_Available data:_
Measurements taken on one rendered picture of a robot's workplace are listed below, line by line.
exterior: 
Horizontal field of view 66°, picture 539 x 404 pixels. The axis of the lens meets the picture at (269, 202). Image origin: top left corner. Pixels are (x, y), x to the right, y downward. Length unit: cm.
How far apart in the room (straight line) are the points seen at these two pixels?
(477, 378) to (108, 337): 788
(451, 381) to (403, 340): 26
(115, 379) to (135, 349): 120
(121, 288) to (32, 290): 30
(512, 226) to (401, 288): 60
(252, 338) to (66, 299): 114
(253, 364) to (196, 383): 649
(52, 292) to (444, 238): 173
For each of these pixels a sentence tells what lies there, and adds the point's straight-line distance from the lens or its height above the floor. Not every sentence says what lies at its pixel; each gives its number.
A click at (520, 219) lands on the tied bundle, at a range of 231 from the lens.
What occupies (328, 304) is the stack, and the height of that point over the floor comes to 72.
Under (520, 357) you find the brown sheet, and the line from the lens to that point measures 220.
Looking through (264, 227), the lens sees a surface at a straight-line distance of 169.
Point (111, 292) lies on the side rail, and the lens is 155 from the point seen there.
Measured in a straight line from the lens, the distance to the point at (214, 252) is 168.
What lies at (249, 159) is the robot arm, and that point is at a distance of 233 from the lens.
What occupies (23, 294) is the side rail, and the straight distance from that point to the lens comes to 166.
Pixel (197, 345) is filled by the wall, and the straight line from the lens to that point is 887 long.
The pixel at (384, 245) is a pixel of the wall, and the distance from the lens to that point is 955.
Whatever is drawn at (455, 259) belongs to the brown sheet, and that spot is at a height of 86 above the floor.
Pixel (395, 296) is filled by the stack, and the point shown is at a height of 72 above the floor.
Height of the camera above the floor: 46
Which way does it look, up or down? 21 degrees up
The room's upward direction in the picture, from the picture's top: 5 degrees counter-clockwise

_What needs to be done:_ Copy out precisely the lines from the line with "Measured in a" to the line with "Whatever is drawn" in the material above, including those two lines and omitting all the rest.

_Result of this task:_
Measured in a straight line from the lens, the distance to the point at (214, 252) is 168.
What lies at (249, 159) is the robot arm, and that point is at a distance of 233 from the lens.
What occupies (23, 294) is the side rail, and the straight distance from that point to the lens comes to 166.
Pixel (197, 345) is filled by the wall, and the straight line from the lens to that point is 887 long.
The pixel at (384, 245) is a pixel of the wall, and the distance from the lens to that point is 955.
Whatever is drawn at (455, 259) belongs to the brown sheet, and that spot is at a height of 86 above the floor.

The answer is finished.